Would you repeat all the lines below, exactly as they stand?

[Data excerpts]

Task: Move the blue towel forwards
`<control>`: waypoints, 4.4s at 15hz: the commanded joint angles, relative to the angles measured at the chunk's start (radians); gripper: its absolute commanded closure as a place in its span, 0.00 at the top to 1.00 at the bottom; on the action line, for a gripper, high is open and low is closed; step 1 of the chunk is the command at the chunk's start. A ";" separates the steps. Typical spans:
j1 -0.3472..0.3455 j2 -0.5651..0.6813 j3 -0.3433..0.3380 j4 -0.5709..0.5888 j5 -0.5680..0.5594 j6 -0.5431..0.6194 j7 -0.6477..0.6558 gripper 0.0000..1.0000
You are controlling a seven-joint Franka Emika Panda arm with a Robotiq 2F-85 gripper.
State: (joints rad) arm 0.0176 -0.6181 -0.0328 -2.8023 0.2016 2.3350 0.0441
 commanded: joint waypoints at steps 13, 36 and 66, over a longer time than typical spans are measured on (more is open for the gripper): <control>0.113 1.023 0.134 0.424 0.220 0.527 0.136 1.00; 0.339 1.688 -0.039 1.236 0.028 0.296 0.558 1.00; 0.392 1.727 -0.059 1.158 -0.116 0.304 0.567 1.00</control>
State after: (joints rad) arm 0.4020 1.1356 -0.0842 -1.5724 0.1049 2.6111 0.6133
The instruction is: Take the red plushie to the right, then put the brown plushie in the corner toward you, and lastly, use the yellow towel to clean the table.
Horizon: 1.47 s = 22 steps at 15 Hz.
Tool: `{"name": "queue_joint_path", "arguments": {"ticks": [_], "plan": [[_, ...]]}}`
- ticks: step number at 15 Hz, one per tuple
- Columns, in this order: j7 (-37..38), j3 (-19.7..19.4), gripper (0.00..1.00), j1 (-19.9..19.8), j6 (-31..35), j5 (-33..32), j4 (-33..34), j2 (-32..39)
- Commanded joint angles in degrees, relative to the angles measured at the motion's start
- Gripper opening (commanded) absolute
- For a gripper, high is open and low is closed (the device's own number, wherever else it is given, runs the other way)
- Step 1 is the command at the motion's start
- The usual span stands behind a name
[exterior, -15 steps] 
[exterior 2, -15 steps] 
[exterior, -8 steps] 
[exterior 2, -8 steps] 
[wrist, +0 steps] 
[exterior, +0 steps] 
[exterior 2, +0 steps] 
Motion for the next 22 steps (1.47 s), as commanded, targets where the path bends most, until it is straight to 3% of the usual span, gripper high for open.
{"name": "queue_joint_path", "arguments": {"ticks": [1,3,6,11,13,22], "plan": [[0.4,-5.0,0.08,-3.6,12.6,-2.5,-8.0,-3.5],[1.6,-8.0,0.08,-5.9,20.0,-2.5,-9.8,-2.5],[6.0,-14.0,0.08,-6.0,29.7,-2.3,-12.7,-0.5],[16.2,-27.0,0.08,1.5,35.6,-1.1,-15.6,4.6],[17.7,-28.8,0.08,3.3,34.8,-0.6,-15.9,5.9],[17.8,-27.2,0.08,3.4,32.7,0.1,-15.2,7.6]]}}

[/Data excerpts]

Expected answer:
Task: Move the blue towel forwards
`<control>`: waypoints, 4.4s at 15hz: the commanded joint angles, relative to the angles measured at the chunk's start (radians); gripper: its absolute commanded closure as a place in its span, 0.00 at the top to 1.00 at the bottom; on the action line, for a gripper, high is open and low is closed; step 1 of the chunk is the command at the chunk's start. A ";" separates the steps. Typical spans:
j1 -0.3472..0.3455 j2 -0.5651..0.6813 j3 -0.3433..0.3380 j4 -0.5709..0.5888 j5 -0.5680..0.5594 j6 -0.5431..0.6194 j7 -0.6477..0.6558 gripper 0.0000..1.0000
You are controlling a seven-joint Franka Emika Panda arm with a Robotiq 2F-85 gripper.
State: (joints rad) arm 0.0176 -0.6181 -0.0328 -2.8023 0.2016 2.3350 0.0441
 commanded: joint waypoints at steps 13, 36 and 66, over a longer time than typical spans are measured on (more is open for the gripper): <control>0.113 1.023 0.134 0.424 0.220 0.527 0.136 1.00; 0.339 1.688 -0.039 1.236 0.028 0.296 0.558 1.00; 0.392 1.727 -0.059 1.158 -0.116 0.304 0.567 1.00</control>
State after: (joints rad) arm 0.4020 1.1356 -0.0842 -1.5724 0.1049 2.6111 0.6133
The instruction is: Take the red plushie to the right, then put the brown plushie in the corner toward you, and lastly, use the yellow towel to clean the table.
Horizon: 1.47 s = 22 steps at 15 Hz.
Tool: `{"name": "queue_joint_path", "arguments": {"ticks": [_], "plan": [[_, ...]]}}`
- ticks: step number at 15 Hz, one per tuple
- Columns, in this order: j7 (-37..38), j3 (-19.7..19.4), gripper (0.00..1.00), j1 (-19.9..19.8), j6 (-31..35), j5 (-33..32), j4 (-33..34), j2 (-32..39)
- Commanded joint angles in degrees, relative to the angles measured at the motion's start
- Gripper opening (commanded) absolute
- For a gripper, high is open and low is closed (the device's own number, wherever else it is given, runs the other way)
- Step 1 is the command at the motion's start
- The usual span stands behind a name
[exterior, -15 steps] 
[exterior 2, -15 steps] 
[exterior, -8 steps] 
[exterior 2, -8 steps] 
[wrist, +0 steps] 
[exterior, +0 steps] 
[exterior 2, +0 steps] 
Motion for the next 22 steps (1.47 s), as commanded, targets where the path bends most, until it is straight to 3% of the usual span, gripper high for open.
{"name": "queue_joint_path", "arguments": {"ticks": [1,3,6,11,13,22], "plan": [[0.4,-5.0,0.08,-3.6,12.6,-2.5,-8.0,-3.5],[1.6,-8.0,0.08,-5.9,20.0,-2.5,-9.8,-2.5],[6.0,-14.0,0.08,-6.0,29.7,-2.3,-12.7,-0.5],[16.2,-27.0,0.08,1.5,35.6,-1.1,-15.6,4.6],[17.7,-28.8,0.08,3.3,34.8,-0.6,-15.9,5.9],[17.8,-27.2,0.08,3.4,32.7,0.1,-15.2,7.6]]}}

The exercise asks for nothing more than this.